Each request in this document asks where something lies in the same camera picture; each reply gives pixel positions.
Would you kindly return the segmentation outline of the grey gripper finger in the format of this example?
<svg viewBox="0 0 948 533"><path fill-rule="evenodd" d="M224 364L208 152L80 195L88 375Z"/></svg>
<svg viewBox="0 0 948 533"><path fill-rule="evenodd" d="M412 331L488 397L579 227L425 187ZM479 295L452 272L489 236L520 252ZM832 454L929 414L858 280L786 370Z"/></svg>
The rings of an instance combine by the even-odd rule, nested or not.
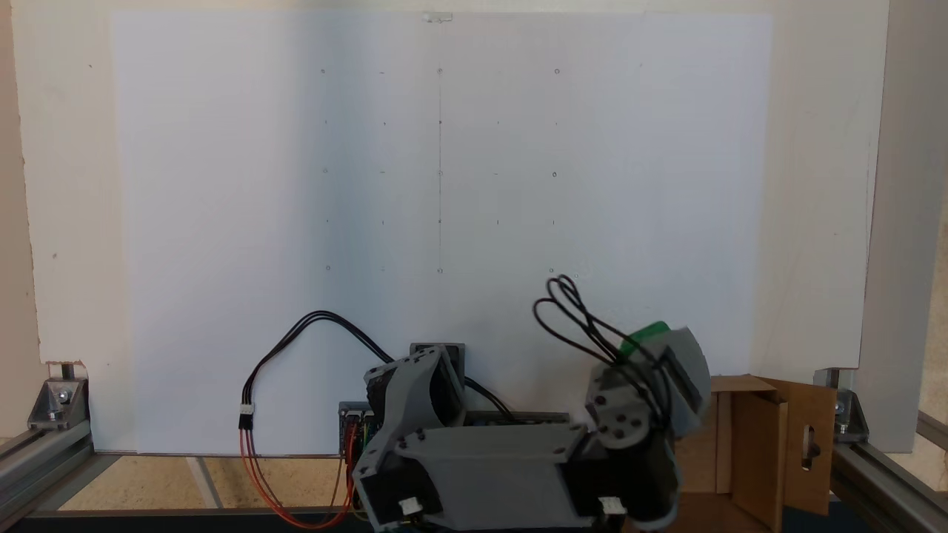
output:
<svg viewBox="0 0 948 533"><path fill-rule="evenodd" d="M680 365L701 365L702 351L690 328L671 329L658 336L658 361Z"/></svg>
----
» Activity: Exact copies of the lines from the one containing "The rings of" through the end of the records above are required, with no pictures among them.

» Result for this exercise:
The rings of an instance combine by the even-odd rule, nested or not.
output:
<svg viewBox="0 0 948 533"><path fill-rule="evenodd" d="M680 365L701 365L702 351L690 328L671 329L658 336L658 361Z"/></svg>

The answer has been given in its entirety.